資産が増えたことよりも、 そこに至るまでの過程── 節約、投資、仕事、努力、失敗、学び── そのすべてが“達成感”として胸に残っている。

■ やりたくない仕事に時間を使うムダ
一方で、 「やりたくない仕事に時間を使うムダ」 これも強く感じるようになった。
成長しない時間は、人生の浪費だと思う。 ただ消耗するだけの業務、 意味のない会議、 変わらない仕組み、 理不尽な要求。
そういう時間に、自分の残りの人生を使いたくない。
■ それでも円満退社したいという気持ち
それでも、 40年以上お世話になった会社を きれいに終わりたいという気持ちがある。

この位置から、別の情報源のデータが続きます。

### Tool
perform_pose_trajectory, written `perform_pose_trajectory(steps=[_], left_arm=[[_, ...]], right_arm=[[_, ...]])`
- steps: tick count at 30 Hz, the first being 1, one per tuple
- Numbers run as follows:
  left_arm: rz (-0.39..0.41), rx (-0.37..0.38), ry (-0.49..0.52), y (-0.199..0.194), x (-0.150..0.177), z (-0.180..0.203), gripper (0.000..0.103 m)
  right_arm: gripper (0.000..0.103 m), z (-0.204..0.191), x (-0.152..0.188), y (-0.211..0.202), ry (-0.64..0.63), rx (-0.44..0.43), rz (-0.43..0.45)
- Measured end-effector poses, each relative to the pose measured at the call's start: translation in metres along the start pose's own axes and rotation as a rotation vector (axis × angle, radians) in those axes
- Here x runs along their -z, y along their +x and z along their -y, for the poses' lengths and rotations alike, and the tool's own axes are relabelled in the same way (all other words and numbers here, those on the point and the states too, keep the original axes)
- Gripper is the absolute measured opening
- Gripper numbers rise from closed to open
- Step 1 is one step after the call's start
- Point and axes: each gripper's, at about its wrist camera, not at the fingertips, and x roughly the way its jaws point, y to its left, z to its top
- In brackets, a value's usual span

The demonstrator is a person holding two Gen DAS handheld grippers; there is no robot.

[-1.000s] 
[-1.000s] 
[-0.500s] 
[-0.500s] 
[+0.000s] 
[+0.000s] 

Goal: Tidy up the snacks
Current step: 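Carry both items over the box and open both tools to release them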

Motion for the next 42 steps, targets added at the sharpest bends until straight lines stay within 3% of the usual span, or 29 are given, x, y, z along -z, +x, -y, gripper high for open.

仲間がいて、 自分を育ててくれた人がいて、 現場で一緒に汗を流した時間がある。
だからこそ、 ただ「辞めたい」ではなく、 “円満に終わりたい”という思いが強い。
■ 退職まであと688日
これは“耐える時間”ではなく“整える時間”
退職まで、あと688日。
以前なら「長い」と思ったかもしれない。 でも今は違う。
これは“耐える時間”ではなく、 自分の人生を整える時間だと思っている。
- 感情を乱さずに働く
- 無駄なことに巻き込まれない
- 自分のペースを守る
- 退職後の人生を設計する
- 投資を積み上げる
- 好奇心を大切にする
- 誠実に終わる準備をする
この688日は、 自分の人生の“仕上げ”のような時間だ。

■ 今の自分を形作っているもの
達成感。 誠実さ。 少しの好奇心。 そして、積み重ねてきた40年以上の時間。
その全部が少しずつ混ざり合って、 今の自分を形作っている。
贅沢とは、お金ではなく、 「自分の人生を、自分の足で歩いてきたという実感」 そのものなのかもしれない。